The new Pavilion within the #1 hospital for orthopedics in the country affirms HSS' longstanding commitment to championing children and caring for their musculoskeletal conditions.
Hospital for Special Surgery (HSS), the number one hospital for orthopedics in the country, today announced the opening of the Alfred and Norma Lerner Children's Pavilion, a "hospital within a hospital" that provides one-stop care for children with musculoskeletal conditions. With specialists, medical labs and rehabilitation all in one place, the Pavilion focuses entirely on pediatric orthopedics and rheumatology - specialty areas for which HSS is consistently ranked as top in the nation. Pediatric patients begin moving into the new space on Oct. 26.

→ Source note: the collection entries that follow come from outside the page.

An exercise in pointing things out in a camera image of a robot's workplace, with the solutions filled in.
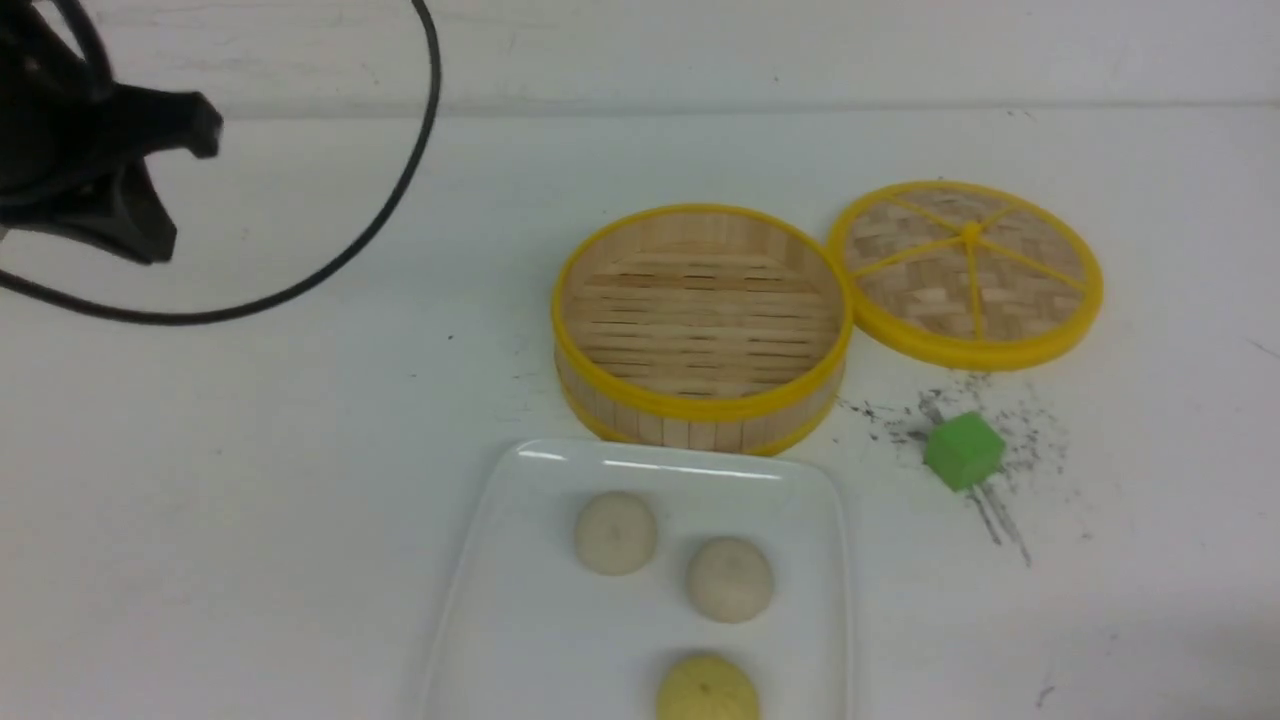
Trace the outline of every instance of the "black cable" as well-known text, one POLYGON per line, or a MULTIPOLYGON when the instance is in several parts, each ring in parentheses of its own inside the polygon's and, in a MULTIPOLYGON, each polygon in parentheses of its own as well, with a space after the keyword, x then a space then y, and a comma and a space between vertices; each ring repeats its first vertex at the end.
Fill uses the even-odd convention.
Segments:
MULTIPOLYGON (((61 6, 63 3, 76 4, 74 0, 60 0, 59 6, 61 6)), ((413 9, 417 10, 417 17, 422 23, 422 31, 426 33, 426 49, 431 61, 431 88, 428 94, 426 111, 422 113, 422 127, 419 129, 417 141, 413 142, 413 150, 410 152, 408 163, 406 163, 399 179, 396 181, 396 186, 387 197, 387 202, 383 204, 381 210, 374 215, 369 227, 356 236, 356 240, 353 240, 346 250, 338 254, 338 256, 330 260, 326 265, 307 275, 301 282, 274 295, 269 295, 243 305, 201 313, 152 313, 148 310, 113 307, 110 305, 102 305, 100 302, 93 302, 92 300, 84 300, 59 290, 45 287, 40 283, 31 282, 27 278, 18 277, 4 270, 0 270, 0 288, 10 290, 19 295, 40 300, 41 302, 56 305, 64 310, 70 310, 73 313, 104 320, 116 320, 120 323, 136 323, 142 325, 207 325, 212 323, 236 320, 264 310, 270 310, 271 307, 276 307, 298 297, 333 277, 333 274, 340 270, 343 265, 349 263, 356 255, 360 255, 360 251, 378 236, 379 231, 383 229, 383 225, 385 225, 387 220, 392 217, 392 213, 396 211, 396 206, 399 205, 401 199, 404 196, 410 183, 413 181, 417 165, 421 163, 422 154, 426 151, 426 141, 431 137, 431 128, 435 126, 435 114, 440 106, 440 41, 435 33, 435 20, 431 19, 431 13, 426 9, 424 0, 410 0, 410 3, 413 5, 413 9)), ((83 51, 88 53, 88 49, 86 47, 83 51)))
POLYGON ((79 45, 81 54, 84 55, 84 65, 88 68, 90 99, 101 100, 110 95, 115 86, 111 74, 111 59, 106 55, 106 46, 102 38, 93 29, 93 20, 88 19, 88 13, 79 4, 79 0, 54 0, 58 12, 67 20, 67 28, 72 31, 72 37, 79 45))

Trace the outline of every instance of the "green sponge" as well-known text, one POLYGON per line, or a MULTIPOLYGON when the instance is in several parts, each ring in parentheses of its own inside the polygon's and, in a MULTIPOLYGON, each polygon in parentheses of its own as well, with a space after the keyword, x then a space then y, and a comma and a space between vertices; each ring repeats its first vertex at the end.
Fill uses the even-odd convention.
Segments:
POLYGON ((933 429, 924 464, 951 489, 960 492, 1000 469, 1005 441, 977 413, 965 413, 933 429))

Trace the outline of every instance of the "woven bamboo lid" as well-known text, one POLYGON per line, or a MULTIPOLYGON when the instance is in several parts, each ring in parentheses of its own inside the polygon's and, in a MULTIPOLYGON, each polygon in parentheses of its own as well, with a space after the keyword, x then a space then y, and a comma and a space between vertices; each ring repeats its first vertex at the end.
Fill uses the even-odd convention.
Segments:
POLYGON ((1048 211, 956 182, 867 195, 828 241, 858 324, 913 357, 1012 370, 1066 352, 1102 304, 1089 247, 1048 211))

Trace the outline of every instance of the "white plate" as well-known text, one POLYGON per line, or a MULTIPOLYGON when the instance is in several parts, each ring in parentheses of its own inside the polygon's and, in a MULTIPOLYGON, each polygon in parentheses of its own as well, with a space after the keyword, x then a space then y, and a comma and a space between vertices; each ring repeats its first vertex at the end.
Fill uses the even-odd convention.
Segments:
POLYGON ((428 664, 429 720, 653 720, 667 667, 696 651, 751 676, 764 720, 850 711, 844 506, 823 473, 777 460, 534 441, 498 462, 471 523, 428 664), (658 551, 604 578, 573 555, 599 492, 644 497, 658 551), (740 625, 698 615, 685 566, 712 537, 755 542, 773 603, 740 625))

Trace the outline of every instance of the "yellow plastic rim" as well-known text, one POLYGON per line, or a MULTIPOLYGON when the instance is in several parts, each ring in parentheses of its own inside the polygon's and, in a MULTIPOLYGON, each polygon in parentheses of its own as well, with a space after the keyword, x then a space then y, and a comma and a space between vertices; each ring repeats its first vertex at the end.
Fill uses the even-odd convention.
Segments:
POLYGON ((650 413, 653 415, 660 415, 664 418, 673 418, 677 420, 690 420, 690 421, 732 421, 741 420, 746 418, 755 418, 759 415, 768 415, 782 410, 783 407, 790 407, 796 402, 806 398, 809 395, 818 391, 823 383, 831 378, 832 373, 840 368, 841 360, 845 356, 846 347, 849 346, 849 337, 854 332, 854 306, 850 299, 849 282, 845 278, 844 270, 832 264, 831 255, 818 245, 817 241, 800 232, 795 227, 772 217, 751 210, 748 208, 735 208, 732 205, 714 205, 714 204, 687 204, 687 205, 667 205, 664 208, 654 208, 653 210, 645 210, 643 213, 636 213, 635 215, 628 215, 608 225, 604 225, 596 231, 591 237, 579 246, 573 255, 570 256, 568 261, 564 263, 563 269, 561 269, 559 278, 556 281, 556 290, 552 293, 552 331, 556 334, 556 345, 563 352, 570 366, 582 377, 596 391, 604 393, 609 400, 618 402, 621 405, 630 406, 635 410, 644 413, 650 413), (831 350, 814 365, 809 372, 800 375, 799 378, 778 386, 773 389, 762 392, 759 395, 751 395, 748 397, 737 398, 701 398, 701 397, 676 397, 671 395, 662 395, 653 392, 650 389, 643 388, 640 386, 628 383, 621 378, 611 375, 599 365, 593 363, 586 354, 579 350, 577 345, 573 343, 573 338, 568 333, 568 328, 564 323, 564 314, 562 311, 564 300, 564 286, 568 282, 570 269, 577 263, 584 252, 588 251, 593 245, 599 242, 600 238, 611 234, 618 228, 645 220, 657 215, 667 215, 673 213, 726 213, 735 215, 744 215, 763 223, 768 223, 799 240, 809 246, 823 263, 831 269, 832 274, 836 277, 836 282, 840 284, 840 293, 844 300, 844 319, 840 325, 840 334, 836 337, 836 342, 831 346, 831 350))
MULTIPOLYGON (((614 430, 613 428, 605 425, 604 423, 599 421, 594 415, 588 413, 581 405, 579 405, 577 400, 573 400, 573 396, 568 392, 568 386, 564 384, 564 378, 561 378, 561 395, 564 396, 564 401, 568 404, 568 409, 573 411, 573 415, 577 416, 579 421, 582 423, 582 425, 586 429, 591 430, 591 433, 595 434, 595 437, 609 442, 644 445, 637 438, 625 436, 614 430)), ((809 437, 809 433, 815 430, 818 425, 820 425, 822 421, 827 419, 827 415, 831 414, 831 409, 835 405, 836 405, 836 396, 832 395, 831 400, 828 400, 827 404, 823 405, 822 409, 818 410, 818 413, 813 418, 805 421, 805 424, 796 428, 795 432, 792 432, 791 434, 781 437, 773 442, 767 442, 759 447, 749 447, 744 450, 742 454, 768 457, 777 455, 783 450, 790 448, 795 443, 809 437)))
MULTIPOLYGON (((1093 251, 1089 250, 1089 246, 1075 233, 1075 231, 1068 227, 1066 223, 1060 220, 1048 210, 1028 202, 1016 195, 1010 195, 991 187, 951 181, 908 182, 892 184, 859 197, 852 205, 846 208, 845 211, 840 214, 835 227, 831 228, 831 234, 827 236, 827 250, 842 272, 847 273, 849 268, 849 261, 845 258, 845 240, 849 237, 849 232, 859 215, 865 213, 877 202, 883 202, 891 197, 913 190, 960 190, 1005 201, 1006 208, 997 210, 993 215, 984 218, 979 223, 983 227, 987 227, 1010 209, 1024 210, 1041 220, 1044 220, 1050 224, 1050 227, 1066 238, 1071 250, 1074 250, 1080 259, 1080 265, 1084 269, 1084 282, 1074 282, 1071 284, 1073 287, 1079 286, 1076 290, 1079 290, 1083 295, 1083 300, 1080 302, 1080 307, 1076 309, 1075 314, 1068 318, 1065 323, 1033 338, 1011 342, 959 340, 931 333, 925 329, 905 323, 902 319, 877 305, 861 291, 856 282, 850 281, 849 291, 852 297, 854 314, 858 318, 858 325, 867 331, 867 334, 874 337, 893 350, 897 350, 899 352, 915 357, 916 360, 933 363, 934 365, 942 365, 945 368, 980 372, 1018 370, 1039 365, 1041 363, 1047 363, 1061 356, 1066 351, 1075 347, 1075 345, 1084 338, 1084 336, 1089 332, 1089 327, 1093 324, 1093 320, 1097 318, 1098 310, 1102 307, 1102 268, 1098 266, 1098 261, 1093 256, 1093 251)), ((945 227, 952 225, 952 223, 945 222, 941 218, 932 217, 927 213, 922 214, 945 227)), ((925 246, 913 249, 910 252, 911 255, 916 255, 954 242, 956 242, 956 238, 940 240, 925 246)), ((983 246, 992 245, 991 241, 987 241, 986 238, 978 238, 978 242, 983 246)), ((881 268, 888 264, 892 263, 881 264, 881 268)), ((1042 270, 1042 268, 1034 266, 1032 266, 1032 269, 1042 270)), ((980 318, 980 299, 977 292, 977 282, 972 282, 973 273, 974 270, 970 265, 969 287, 975 291, 970 300, 970 311, 974 313, 977 318, 980 318)))

"Major strides have been made in pediatric orthopedic medicine over the past several decades, and our team has been at the forefront of providing life changing treatments," said Roger Widmann, M.D., chief of Pediatric Orthopedic Surgery at HSS. "The new Pavilion will allow our team to do what we do the best with more efficiency and in a more family-centric way. At HSS we strongly believe that, when it comes to fast-growing bones, there's no time to lose. Early diagnosis and the right care for a child are of utmost importance for long-term health and mobility."
Children and their families come from across the country and around the world to seek care from the pediatrics team at HSS. The hospital's extraordinary reputation attracts more and more pediatric patients each year. In 2011, specialists treated about 20,000 pediatric patients and performed more than 2,600 pediatric surgeries. The Pavilion meets the increasing needs of young patients and provides a family-centered experience for patients and their families.
The Pavilion reaffirms HSS' commitment to improving the lives of children, a legacy it began in 1863. The hospital was founded for the treatment and rehabilitation of children with disabilities and today treats young patients with numerous musculoskeletal disorders. While many aspects of HSS have changed since it first began caring for children, this core ideal has not: getting the right care the first time is vital. Whether it is a broken arm from falling off a swing, an ACL injury from sliding into home plate, osteogenesis imperfecta, or severe scoliosis, it is important for children to heal right the first time and every time, so they do not develop chronic mobility or pain issues as they grow.
"The new Lerner Children's Pavilion is the culmination of a long-held vision our pediatric department has shared for some time," said Leon Root, M.D., chief emeritus of Pediatric Orthopedics at HSS. "This significant addition allows our world class pediatric specialists, from orthopedic surgeons to rheumatologists to pediatricians and pain management experts, to care for the growing number of children and their families who come to HSS in a warm and welcoming environment."
The Pavilion is designed to help families prepare and support their children while in the hospital's care. The space has more than 31,000 square feet dedicated exclusively to pediatric musculoskeletal medicine and includes the following: 10 new private patient rooms designed and furnished specifically for pediatric musculoskeletal patients and their families; a dedicated nursing station with a direct view of every patient room; outpatient facilities; an expanded pediatric imaging suite; orthopedically safe play areas for all, including siblings; a specialized, child-friendly pediatric gym; colorful exam and treatment rooms; and a nature-influenced design throughout, including special flooring made of recycled glass and LED lighting that gives the effect of flowing "rivers" of light for easy-to-follow navigation. The Lerner Family's gift to HSS helps to meet the growing needs of care to the pediatric community including specialty services all being housed in one dedicated area for children.
Norma Lerner said, "Our family's longstanding relationship with the hospital, in particular with the pediatric service, speaks to our commitment to improving the health and welfare of children with musculoskeletal needs."
HSS understands that having a child undergo medical procedures or hospitalization can be difficult for the child's family as well. Each staff member personally understands the anxiety and concern parents face because of the team's pediatric experience, volume of procedures, research and discoveries. The pediatric specialists are experts in treating a range of conditions, including limb deformity, spine disorders and scoliosis, fractures, pediatric sports injuries, cerebral palsy, juvenile arthritis, and lupus.
The renovation follows the creation of the 7,000-square-foot CA Technologies Rehabilitation Center for children, which opened in the same building last fall.
Louis A. Shapiro, president and CEO of Hospital for Special Surgery, said, "The Lerner Children's Pavilion underscores our commitment to treating the musculoskeletal needs of children in a setting conducive to healing. As a result of the extraordinary generosity of the Lerner family, our highly specialized pediatric team will be able to provide its comprehensive care in our new 'hospital within a hospital' designed and dedicated to children."